Im südfranzösischen Cannes werden sich die Einbrecher künftig ein bisschen besser informieren, bei wem sie ihre Beutezüge zu absolvieren gedenken. Ehemalige britische Elitesoldaten sollten sie jedenfalls von ihrer Liste streichen. Denn auch wenn sie durch ihr zurückhaltendes Auftreten eher harmlos wirken – wenn es drauf ankommt, können sie das Tier im Manne schnell erwecken, siehe James Blunt.

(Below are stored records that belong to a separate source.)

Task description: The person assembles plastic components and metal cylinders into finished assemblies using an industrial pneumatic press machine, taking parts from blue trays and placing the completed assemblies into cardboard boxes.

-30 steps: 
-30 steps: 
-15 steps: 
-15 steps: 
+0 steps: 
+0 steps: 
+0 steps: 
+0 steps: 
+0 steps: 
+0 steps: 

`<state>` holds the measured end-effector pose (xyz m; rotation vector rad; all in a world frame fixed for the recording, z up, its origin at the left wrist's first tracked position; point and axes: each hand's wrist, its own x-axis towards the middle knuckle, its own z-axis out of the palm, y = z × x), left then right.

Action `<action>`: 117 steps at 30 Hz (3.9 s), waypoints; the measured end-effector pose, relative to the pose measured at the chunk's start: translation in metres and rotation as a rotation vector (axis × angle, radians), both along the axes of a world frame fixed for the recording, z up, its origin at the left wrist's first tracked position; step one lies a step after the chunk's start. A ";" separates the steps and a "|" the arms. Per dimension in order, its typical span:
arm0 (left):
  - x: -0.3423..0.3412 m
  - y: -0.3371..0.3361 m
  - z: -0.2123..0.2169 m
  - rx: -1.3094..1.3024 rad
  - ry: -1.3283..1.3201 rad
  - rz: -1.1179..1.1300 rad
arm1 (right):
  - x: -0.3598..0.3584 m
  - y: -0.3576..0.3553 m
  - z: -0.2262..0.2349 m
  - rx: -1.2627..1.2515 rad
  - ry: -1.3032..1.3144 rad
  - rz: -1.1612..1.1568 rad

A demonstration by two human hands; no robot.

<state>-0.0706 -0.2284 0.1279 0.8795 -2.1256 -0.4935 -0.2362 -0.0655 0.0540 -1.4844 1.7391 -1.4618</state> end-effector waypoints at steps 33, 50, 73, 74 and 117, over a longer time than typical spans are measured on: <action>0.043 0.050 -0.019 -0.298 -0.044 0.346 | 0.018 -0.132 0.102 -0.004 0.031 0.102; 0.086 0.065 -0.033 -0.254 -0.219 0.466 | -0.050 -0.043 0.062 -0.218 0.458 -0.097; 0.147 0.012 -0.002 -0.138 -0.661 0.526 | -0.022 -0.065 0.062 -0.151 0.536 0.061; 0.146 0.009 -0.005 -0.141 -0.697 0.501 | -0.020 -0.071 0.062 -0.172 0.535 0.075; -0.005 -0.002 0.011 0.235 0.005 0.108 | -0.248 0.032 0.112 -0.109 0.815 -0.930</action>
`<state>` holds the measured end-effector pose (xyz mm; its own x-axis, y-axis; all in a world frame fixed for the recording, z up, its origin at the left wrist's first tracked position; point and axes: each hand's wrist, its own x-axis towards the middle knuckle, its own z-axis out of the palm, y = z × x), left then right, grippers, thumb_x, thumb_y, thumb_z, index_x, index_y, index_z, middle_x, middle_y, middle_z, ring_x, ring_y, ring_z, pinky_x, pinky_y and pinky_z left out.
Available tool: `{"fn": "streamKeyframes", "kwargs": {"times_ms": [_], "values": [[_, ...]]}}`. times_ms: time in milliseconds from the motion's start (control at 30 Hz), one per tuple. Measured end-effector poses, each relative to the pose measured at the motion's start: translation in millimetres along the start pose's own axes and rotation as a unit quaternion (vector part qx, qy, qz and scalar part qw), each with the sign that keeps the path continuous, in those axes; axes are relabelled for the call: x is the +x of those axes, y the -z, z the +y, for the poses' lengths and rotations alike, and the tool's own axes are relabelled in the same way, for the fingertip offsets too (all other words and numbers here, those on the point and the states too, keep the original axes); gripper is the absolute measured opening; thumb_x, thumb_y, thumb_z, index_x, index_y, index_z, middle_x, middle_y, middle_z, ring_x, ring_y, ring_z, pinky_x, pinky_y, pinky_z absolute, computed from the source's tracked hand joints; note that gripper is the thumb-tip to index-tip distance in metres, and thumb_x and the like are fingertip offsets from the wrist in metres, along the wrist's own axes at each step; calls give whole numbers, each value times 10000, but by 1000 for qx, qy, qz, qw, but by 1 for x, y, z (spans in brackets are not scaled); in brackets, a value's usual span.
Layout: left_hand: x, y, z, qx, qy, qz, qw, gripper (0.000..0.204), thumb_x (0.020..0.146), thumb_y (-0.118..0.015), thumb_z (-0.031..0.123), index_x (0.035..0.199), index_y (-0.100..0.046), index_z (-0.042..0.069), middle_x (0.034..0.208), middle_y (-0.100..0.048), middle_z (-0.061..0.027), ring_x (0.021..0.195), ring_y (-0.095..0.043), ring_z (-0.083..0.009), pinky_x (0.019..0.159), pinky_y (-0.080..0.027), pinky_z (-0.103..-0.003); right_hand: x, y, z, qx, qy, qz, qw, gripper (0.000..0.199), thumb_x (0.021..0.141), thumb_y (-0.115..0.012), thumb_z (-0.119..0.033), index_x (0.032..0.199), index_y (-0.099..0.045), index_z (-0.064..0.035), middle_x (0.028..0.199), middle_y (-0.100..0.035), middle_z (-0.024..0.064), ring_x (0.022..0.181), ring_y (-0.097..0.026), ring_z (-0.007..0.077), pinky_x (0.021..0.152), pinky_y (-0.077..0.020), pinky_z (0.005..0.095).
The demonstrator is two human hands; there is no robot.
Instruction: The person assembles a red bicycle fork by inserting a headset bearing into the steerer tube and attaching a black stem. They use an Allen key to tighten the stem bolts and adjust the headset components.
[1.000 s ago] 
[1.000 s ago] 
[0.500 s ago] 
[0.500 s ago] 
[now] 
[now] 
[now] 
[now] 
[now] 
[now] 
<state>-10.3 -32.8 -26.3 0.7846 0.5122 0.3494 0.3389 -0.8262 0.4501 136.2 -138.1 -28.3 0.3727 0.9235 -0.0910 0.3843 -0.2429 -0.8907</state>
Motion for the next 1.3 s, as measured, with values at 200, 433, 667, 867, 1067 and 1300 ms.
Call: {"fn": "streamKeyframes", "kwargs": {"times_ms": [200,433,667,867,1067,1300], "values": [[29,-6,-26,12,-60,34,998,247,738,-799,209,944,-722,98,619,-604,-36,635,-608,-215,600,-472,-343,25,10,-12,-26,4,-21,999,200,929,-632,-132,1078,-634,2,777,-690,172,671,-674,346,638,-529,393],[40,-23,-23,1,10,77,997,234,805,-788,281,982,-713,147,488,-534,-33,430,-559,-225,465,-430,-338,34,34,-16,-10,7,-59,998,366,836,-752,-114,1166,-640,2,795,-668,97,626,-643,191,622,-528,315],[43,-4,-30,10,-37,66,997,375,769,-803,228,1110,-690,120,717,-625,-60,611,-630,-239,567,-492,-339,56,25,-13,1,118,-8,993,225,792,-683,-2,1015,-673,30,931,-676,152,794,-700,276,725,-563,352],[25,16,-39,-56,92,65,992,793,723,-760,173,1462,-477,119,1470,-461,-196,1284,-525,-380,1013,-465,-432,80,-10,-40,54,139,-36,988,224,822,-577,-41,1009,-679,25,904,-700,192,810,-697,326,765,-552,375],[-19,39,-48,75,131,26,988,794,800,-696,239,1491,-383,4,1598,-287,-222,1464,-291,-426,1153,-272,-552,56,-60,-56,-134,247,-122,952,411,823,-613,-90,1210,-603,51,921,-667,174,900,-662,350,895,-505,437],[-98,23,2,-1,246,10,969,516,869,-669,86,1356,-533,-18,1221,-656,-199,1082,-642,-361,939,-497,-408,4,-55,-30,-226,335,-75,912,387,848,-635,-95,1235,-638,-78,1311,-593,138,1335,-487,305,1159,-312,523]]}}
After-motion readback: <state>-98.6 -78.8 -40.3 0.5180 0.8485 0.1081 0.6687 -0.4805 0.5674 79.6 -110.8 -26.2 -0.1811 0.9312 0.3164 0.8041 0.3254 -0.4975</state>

Der Sänger, der vor seinem Durchbruch im Musikbusiness im Dienste der Queen stand, wurde mitten in der Nacht von einem Einbrecher heimgesucht. Wenige Stunden zuvor hatte er von einem französischen Radiosender einen Preis als bester Newcomer des Jahres 2005 entgegen genommen. Weil der Pokal aus Gold gerade griffbereit stand, schnappte sich der 30-Jährige kurz entschlossen die Auszeichnung und verjagte – vermutlich untermalt von wütendem Gebrüll – den Dieb aus seinem Hotelzimmer.
Französische Wertarbeit
Zurück in seiner Heimat, machte er um den Vorfall kein großes Gewese, sondern lobte die Trophäe als „gutes, solides Stück“. Einer britischen Boulevardzeitung gegenüber erwähnte er auch, dass er nicht glaube, dass der Einbrecher gezielt bei ihm eingestiegen sei. Der Klettermaxe, der seine Flucht über den Balkon antrat, sei wohl eher zufällig bei ihm gelandet.